The output to this is:

The UUID is: ab011988-22d4-4eda-bf21-334bb65558c4
100%|β–ˆβ–ˆβ–ˆβ–ˆβ–ˆβ–ˆβ–ˆβ–ˆβ–ˆβ–ˆβ–ˆβ–ˆβ–ˆβ–ˆβ–ˆβ–ˆβ–ˆβ–ˆβ–ˆβ–ˆβ–ˆβ–ˆβ–ˆβ–ˆβ–ˆβ–ˆβ–ˆβ–ˆβ–ˆβ–ˆβ–ˆβ–ˆβ–ˆβ–ˆβ–ˆβ–ˆβ–ˆβ–ˆβ–ˆβ–ˆβ–ˆβ–ˆβ–ˆβ–ˆβ–ˆβ–ˆβ–ˆβ–ˆβ–ˆβ–ˆβ–ˆβ–ˆβ–ˆβ–ˆβ–ˆβ–ˆβ–ˆβ–ˆβ–ˆβ–ˆβ–ˆβ–ˆβ–ˆβ–ˆβ–ˆβ–ˆβ–ˆβ–ˆβ–ˆβ–ˆβ–ˆβ–ˆβ–ˆβ–ˆβ–ˆβ–ˆβ–ˆβ–ˆβ–ˆβ–ˆβ–ˆβ–ˆβ–ˆβ–ˆβ–ˆ| 1/1 [00:00<00:00, 53.86it/s]
Traceback (most recent call last):
  File "test2.py", line 103, in <module>
    to_upload = ZipDocument(file= ("/mnt/d/Users/Jake/Documents/PDF Encryption/Zipped Files/" + doc_id + ".zip"))
  File "/home/jake/.local/lib/python3.6/site-packages/rmapy/document.py", line 247, in __init__
    self.load(file)
  File "/home/jake/.local/lib/python3.6/site-packages/rmapy/document.py", line 329, in load
    with zf.open(f"{self.ID}.content", 'r') as content:
  File "/usr/lib/python3.6/zipfile.py", line 1375, in open
    zinfo = self.getinfo(name)
  File "/usr/lib/python3.6/zipfile.py", line 1304, in getinfo
    'There is no item named %r in the archive' % name)
KeyError: "There is no item named '38f0fcc6-a403-4cbc-b949-c719375cc303.content' in the archive"
jakecminihan commented 2 years ago

I've just realised - I think the change comes when I output.write - it's technically a new PDF document I think, because of the way the encrypter has to work.
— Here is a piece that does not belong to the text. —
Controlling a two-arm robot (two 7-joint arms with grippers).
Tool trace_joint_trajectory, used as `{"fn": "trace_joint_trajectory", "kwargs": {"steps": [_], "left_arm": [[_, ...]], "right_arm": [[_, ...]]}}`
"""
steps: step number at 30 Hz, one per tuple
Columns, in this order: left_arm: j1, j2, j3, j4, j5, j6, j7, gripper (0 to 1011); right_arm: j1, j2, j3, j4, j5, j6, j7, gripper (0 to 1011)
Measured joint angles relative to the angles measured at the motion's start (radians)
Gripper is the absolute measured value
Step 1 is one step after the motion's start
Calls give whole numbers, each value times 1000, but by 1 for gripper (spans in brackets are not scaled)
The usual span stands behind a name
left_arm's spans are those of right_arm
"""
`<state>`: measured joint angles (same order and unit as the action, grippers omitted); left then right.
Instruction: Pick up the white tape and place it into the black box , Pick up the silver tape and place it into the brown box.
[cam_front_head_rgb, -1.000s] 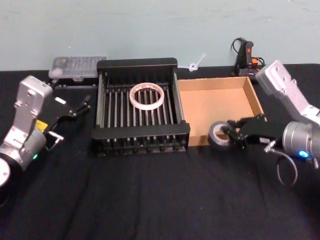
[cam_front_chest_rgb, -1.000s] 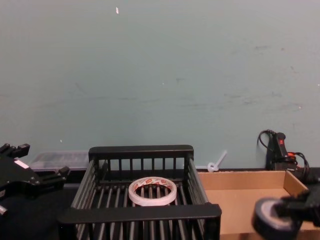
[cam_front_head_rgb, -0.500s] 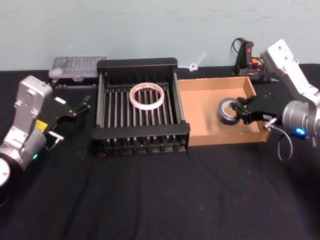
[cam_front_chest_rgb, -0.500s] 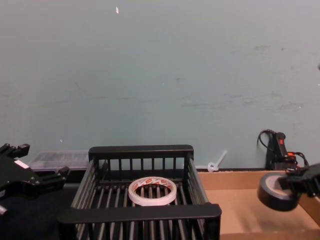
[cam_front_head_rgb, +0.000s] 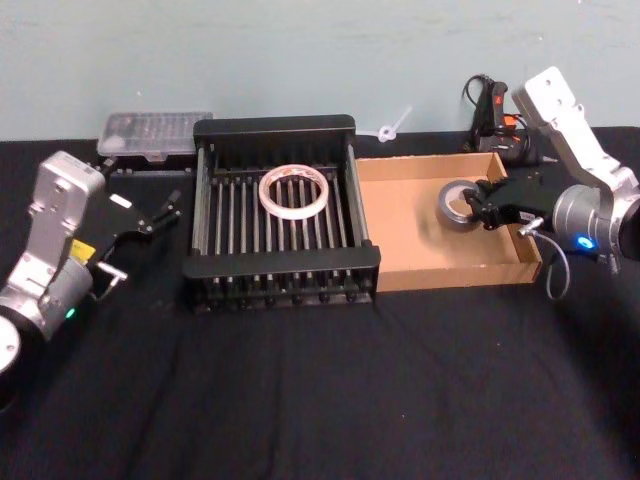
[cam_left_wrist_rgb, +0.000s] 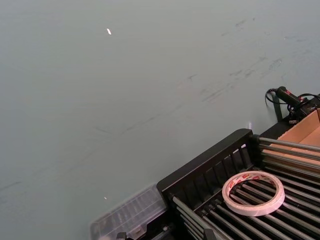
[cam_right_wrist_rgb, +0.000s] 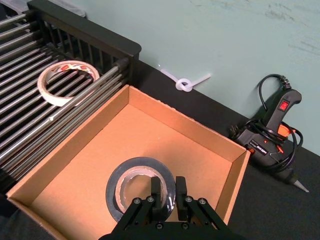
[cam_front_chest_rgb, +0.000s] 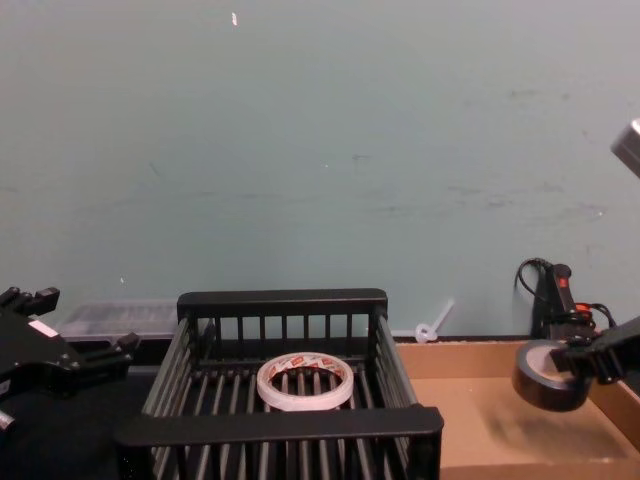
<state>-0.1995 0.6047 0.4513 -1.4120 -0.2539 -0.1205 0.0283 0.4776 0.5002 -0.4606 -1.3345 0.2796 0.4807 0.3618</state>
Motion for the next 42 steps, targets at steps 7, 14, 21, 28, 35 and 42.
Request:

I guess I'd then have to find the new UUID of the doc and change the names of the associated documents too. Any idea how I could find the new UUID?

jakecminihan commented 2 years ago

OK, here's a breakdown of what is currently going on:

My current code is:

# Import dependencies
from curses import meta
from re import I
from rmapy.api import Client, ZipDocument
import zipfile
import os
from os.path import basename
import glob
from PyPDF2 import PdfFileWriter, PdfFileReader
from tqdm import tqdm
import shutil

# Complete startup checks
rm = Client()

rm.renew_token()

# Attempt to upload a file
#rawDocument = ZipDocument(doc='TestPDF.pdf')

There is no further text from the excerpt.